Directions for this task ->
Using the entries that follow, count the lines containing the word "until" and give that number by itself.

Exercise materials ->
*** Block opens ***

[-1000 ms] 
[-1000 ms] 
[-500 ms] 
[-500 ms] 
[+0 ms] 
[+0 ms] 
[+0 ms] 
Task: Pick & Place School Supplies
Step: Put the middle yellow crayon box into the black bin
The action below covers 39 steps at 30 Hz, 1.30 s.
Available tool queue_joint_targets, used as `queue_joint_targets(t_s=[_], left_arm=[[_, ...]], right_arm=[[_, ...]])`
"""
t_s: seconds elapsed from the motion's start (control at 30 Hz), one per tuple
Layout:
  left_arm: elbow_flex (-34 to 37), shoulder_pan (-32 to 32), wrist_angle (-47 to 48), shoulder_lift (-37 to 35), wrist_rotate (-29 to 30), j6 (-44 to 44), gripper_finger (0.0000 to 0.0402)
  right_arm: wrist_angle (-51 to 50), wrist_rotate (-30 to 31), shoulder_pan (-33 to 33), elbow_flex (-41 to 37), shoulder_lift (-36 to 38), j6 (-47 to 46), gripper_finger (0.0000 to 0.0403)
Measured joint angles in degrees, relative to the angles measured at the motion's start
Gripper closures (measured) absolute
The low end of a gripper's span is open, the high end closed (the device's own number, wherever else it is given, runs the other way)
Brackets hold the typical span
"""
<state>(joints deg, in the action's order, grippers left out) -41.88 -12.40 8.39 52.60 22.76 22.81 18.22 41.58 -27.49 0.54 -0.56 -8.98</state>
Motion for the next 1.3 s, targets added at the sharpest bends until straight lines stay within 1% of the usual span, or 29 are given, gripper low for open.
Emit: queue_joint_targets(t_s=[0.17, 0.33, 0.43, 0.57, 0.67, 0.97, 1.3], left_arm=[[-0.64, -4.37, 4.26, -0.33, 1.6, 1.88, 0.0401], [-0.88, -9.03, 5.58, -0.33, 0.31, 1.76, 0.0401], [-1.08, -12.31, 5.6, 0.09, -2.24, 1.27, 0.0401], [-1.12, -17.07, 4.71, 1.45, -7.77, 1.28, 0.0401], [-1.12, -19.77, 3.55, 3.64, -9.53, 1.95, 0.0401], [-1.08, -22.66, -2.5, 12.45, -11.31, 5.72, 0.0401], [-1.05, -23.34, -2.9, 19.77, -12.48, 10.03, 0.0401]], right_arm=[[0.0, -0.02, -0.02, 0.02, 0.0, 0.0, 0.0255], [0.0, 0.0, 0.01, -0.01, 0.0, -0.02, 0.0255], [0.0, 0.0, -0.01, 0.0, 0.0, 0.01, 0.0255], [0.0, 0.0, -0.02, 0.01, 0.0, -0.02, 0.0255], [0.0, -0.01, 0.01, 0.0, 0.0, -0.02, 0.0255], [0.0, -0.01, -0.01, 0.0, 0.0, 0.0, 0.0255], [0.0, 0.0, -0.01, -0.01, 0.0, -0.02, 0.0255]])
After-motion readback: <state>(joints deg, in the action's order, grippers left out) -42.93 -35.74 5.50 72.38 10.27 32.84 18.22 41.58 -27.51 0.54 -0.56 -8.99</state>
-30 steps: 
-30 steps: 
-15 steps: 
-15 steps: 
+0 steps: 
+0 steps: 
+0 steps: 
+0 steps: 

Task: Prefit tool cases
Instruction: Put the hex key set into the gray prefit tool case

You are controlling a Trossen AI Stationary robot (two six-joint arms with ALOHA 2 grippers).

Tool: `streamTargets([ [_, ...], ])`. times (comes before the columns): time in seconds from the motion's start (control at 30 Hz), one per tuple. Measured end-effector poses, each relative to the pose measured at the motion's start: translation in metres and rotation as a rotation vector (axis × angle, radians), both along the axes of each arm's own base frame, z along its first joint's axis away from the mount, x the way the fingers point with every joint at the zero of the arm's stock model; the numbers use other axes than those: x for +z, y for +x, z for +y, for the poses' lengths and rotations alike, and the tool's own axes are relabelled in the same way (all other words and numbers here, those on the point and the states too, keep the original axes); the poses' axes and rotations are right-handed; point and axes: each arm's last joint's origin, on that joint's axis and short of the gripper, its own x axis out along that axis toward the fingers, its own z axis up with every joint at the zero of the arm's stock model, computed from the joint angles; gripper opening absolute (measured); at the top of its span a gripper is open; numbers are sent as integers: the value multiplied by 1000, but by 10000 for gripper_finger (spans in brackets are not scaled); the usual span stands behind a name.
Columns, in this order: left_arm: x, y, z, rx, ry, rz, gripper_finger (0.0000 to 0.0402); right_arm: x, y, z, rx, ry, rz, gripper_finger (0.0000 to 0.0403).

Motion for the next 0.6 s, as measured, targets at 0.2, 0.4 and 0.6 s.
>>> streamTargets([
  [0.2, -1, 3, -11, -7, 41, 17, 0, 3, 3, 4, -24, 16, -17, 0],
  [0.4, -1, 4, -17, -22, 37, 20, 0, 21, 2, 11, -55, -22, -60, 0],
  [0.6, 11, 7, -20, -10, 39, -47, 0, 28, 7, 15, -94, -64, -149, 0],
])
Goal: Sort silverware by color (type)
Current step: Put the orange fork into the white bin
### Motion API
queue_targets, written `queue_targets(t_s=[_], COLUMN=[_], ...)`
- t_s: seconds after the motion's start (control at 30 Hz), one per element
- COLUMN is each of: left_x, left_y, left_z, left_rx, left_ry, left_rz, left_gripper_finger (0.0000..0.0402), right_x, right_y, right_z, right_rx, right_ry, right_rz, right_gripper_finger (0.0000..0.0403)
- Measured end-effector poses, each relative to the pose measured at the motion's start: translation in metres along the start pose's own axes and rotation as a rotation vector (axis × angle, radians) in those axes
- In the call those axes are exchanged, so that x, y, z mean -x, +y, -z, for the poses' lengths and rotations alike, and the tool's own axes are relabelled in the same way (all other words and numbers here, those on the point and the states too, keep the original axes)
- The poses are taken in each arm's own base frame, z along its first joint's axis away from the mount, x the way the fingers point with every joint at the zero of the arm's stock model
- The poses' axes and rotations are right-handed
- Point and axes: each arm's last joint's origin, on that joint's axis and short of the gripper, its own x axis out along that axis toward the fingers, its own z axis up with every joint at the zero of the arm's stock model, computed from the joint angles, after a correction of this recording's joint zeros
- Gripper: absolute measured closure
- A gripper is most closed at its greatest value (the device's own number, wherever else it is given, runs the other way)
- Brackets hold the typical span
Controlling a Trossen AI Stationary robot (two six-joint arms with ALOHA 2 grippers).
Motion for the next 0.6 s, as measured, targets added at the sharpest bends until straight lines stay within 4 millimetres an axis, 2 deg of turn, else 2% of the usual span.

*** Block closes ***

Task output ->
2